You should find them a very easy speaker to drive. You haven't mentioned whether the A7s have the 811B or 511B sectorial horn. In looking over an Altec brochure from that time, I see the A7 spec is for the 811, although we had both in the lab. I hope you are aware the A7 is an industrial looking box intended to be custom finished for residential use. Their top of the line residential unit at the time was the Laguna, with two 803B LF drivers and a 511B horn with 802D HF driver. List price was $599; list price of the A7 was $299.40. By the way, one of the features mentioned in the brochure is ease of driving the speakers without the need for high powered amps.
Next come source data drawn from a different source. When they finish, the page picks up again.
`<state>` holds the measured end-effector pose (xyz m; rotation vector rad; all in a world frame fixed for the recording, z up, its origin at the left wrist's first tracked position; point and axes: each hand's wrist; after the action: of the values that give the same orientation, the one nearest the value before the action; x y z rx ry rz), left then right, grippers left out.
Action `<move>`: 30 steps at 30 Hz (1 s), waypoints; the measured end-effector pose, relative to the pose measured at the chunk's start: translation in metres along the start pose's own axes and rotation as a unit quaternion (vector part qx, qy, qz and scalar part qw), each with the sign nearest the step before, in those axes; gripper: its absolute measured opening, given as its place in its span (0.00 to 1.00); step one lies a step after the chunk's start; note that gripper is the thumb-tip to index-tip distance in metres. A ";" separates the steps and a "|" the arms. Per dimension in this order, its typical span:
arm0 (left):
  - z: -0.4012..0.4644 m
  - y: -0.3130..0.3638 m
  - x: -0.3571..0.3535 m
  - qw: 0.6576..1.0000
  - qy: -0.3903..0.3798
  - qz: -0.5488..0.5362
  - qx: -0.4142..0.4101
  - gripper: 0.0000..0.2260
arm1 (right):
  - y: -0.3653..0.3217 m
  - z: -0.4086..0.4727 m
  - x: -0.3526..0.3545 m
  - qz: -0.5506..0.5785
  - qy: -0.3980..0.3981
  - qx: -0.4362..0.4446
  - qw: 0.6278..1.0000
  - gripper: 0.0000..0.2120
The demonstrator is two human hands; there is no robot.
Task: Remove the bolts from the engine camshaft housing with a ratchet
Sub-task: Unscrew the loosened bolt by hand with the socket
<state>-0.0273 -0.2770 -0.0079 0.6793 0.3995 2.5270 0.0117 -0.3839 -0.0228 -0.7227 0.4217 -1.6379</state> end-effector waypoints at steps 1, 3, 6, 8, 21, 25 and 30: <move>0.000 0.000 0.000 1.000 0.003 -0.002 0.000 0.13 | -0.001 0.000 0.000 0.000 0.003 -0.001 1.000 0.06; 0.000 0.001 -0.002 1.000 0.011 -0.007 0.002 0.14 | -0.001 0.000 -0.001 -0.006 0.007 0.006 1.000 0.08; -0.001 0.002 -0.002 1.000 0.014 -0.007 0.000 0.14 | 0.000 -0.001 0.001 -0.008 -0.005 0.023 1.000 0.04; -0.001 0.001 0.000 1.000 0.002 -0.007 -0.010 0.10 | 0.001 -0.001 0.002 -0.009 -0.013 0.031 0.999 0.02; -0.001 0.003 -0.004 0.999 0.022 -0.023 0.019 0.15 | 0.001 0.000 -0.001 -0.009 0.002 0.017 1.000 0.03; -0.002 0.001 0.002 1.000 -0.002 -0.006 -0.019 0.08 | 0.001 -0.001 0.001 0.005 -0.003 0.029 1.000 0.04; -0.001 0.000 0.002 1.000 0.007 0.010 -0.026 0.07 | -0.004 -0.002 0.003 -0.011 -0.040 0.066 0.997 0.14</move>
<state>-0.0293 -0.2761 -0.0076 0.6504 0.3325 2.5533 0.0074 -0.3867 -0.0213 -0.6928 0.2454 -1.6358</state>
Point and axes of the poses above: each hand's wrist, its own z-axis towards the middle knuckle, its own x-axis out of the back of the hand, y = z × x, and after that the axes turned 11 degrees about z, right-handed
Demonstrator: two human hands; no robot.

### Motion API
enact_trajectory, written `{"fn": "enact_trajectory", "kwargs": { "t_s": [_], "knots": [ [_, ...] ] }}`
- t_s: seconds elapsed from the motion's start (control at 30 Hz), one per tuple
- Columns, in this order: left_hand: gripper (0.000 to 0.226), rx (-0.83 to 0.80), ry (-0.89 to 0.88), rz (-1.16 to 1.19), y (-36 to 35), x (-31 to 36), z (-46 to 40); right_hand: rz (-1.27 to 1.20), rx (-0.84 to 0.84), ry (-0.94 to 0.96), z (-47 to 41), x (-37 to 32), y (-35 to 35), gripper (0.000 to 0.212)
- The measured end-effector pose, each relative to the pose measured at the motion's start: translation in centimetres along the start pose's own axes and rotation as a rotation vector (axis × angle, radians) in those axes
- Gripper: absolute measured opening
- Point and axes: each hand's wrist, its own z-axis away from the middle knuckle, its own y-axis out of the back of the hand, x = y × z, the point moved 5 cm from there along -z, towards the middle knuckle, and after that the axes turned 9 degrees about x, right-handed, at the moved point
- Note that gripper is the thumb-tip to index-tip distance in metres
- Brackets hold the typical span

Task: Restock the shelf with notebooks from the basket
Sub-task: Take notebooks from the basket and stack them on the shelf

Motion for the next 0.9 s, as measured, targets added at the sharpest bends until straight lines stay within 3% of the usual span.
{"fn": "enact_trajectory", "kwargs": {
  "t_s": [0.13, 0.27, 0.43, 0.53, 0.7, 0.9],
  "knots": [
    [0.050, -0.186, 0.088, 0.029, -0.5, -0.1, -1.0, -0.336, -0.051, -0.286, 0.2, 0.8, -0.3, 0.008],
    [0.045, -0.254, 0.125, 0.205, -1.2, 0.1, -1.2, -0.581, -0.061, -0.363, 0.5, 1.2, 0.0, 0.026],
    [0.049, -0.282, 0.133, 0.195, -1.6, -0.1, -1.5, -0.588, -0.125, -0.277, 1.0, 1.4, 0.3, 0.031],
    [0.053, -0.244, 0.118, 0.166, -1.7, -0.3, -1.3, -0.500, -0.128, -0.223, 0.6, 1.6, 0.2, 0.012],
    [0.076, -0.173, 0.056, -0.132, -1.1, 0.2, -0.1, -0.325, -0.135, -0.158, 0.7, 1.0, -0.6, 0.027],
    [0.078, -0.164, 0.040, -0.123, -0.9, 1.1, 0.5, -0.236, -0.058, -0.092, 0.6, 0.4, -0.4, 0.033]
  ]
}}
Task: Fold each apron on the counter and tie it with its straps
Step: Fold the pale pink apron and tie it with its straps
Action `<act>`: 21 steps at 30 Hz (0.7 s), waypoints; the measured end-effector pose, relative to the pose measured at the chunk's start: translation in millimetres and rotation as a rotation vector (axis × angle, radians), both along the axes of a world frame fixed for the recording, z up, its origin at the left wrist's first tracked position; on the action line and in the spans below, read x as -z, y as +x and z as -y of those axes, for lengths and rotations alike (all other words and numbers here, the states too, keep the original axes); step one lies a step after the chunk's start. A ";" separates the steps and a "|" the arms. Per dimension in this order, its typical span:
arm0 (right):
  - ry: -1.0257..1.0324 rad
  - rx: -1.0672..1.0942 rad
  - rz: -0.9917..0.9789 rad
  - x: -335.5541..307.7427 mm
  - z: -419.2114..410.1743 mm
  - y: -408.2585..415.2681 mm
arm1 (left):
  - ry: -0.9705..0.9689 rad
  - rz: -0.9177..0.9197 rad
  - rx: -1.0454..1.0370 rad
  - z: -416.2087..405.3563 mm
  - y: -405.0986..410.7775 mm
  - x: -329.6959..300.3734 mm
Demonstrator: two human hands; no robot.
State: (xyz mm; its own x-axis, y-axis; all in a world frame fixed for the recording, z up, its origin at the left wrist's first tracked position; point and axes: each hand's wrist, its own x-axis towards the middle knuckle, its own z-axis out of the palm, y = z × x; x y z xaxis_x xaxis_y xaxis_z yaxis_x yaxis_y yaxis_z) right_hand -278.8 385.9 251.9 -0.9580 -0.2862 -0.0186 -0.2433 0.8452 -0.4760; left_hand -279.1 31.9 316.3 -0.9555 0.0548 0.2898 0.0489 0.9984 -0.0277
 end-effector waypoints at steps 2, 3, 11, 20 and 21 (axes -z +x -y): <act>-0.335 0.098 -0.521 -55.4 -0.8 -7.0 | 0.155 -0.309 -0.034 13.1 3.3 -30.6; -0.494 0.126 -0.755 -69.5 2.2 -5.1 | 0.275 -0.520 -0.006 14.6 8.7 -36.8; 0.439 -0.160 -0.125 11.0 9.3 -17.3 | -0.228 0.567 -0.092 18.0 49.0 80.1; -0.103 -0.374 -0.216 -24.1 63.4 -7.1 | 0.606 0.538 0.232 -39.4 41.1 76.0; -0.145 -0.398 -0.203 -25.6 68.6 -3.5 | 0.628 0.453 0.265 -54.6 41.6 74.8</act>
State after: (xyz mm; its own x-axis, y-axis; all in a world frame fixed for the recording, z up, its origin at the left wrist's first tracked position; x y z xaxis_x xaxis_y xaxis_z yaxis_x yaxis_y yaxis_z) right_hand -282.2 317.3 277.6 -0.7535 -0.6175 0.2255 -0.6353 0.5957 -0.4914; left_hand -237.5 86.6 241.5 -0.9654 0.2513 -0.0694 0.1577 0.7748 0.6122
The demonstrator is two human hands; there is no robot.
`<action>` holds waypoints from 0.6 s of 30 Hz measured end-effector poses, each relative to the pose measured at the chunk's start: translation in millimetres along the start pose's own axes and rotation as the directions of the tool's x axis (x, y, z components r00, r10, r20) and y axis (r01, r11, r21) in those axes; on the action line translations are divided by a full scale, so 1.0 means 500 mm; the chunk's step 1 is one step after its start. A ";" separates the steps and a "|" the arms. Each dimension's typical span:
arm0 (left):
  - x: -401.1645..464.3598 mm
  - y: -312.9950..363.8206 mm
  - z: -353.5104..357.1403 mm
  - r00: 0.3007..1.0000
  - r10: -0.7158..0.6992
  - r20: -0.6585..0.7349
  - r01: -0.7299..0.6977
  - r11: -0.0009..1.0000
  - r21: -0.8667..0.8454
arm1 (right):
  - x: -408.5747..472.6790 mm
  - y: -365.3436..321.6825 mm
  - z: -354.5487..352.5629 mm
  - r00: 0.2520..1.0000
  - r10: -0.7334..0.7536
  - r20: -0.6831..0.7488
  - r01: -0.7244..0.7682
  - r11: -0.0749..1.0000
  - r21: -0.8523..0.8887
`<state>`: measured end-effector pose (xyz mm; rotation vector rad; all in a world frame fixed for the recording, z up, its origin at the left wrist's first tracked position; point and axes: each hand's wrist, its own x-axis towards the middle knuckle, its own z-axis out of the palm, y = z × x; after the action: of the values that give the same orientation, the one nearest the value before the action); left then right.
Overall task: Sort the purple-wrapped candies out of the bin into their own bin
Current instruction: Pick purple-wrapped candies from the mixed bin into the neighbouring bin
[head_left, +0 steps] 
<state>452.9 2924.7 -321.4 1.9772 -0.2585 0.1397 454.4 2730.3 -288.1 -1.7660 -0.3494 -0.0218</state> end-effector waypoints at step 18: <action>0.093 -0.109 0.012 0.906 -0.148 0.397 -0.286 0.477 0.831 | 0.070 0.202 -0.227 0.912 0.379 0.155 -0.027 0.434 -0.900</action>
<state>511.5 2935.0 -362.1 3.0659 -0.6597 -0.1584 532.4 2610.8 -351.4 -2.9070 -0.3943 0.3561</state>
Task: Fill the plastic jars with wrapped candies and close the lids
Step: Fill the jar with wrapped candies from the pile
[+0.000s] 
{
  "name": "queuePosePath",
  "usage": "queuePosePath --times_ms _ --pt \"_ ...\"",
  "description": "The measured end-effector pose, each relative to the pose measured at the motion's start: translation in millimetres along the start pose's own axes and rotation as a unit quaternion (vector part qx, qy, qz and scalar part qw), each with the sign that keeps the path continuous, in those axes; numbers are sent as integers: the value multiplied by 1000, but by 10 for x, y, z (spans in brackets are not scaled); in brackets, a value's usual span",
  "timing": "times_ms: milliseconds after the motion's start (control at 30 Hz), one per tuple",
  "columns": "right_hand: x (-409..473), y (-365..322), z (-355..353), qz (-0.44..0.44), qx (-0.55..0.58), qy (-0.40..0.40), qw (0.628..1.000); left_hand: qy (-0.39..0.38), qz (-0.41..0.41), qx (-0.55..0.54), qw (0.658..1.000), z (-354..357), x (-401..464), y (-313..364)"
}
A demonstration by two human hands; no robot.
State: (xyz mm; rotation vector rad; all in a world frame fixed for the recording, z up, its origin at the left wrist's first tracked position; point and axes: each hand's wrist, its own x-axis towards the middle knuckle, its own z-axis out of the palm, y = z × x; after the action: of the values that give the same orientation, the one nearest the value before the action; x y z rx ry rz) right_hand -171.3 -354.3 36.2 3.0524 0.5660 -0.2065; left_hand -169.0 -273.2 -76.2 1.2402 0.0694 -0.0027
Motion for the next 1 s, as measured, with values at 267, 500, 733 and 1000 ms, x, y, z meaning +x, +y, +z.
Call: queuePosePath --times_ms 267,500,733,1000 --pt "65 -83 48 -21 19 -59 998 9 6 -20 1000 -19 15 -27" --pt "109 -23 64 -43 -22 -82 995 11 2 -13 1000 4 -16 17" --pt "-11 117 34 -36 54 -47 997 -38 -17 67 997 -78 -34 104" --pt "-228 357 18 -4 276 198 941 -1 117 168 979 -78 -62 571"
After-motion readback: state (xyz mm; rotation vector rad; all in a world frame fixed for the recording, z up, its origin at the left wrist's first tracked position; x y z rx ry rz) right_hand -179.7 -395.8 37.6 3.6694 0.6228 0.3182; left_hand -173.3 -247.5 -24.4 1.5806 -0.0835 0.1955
I also have an interesting booklet by Badmaieff, Altec's chief acoustics and transducer engineer, in which he discusses speaker enclosure design principles. In my high school days, I built a few enclosures based on Altec designs and populated them with Altec drivers.

db
Hey, Ginas, I'd take the comments of Spl and Learsfool with a grain of salt. Finesse and texture are not terms that come to mind as I recall the A7. One only has to consider their design aim and common application: Auditorium sound. You might like them, but honky comes to mind. Of course, I've mostly heard them with Mac MC 60 amps -- we balanced the tubes on those very closely; as a grad student that was one of my jobs.

db
Learsfool,

I am one of those people who used an A7-500 and MC 60 in my home, when I was a graduate student and the A-7s were being surplused. As I previously noted, hard to beat for the horns in the triumphal march of Aida, but not my choice for a string quartet.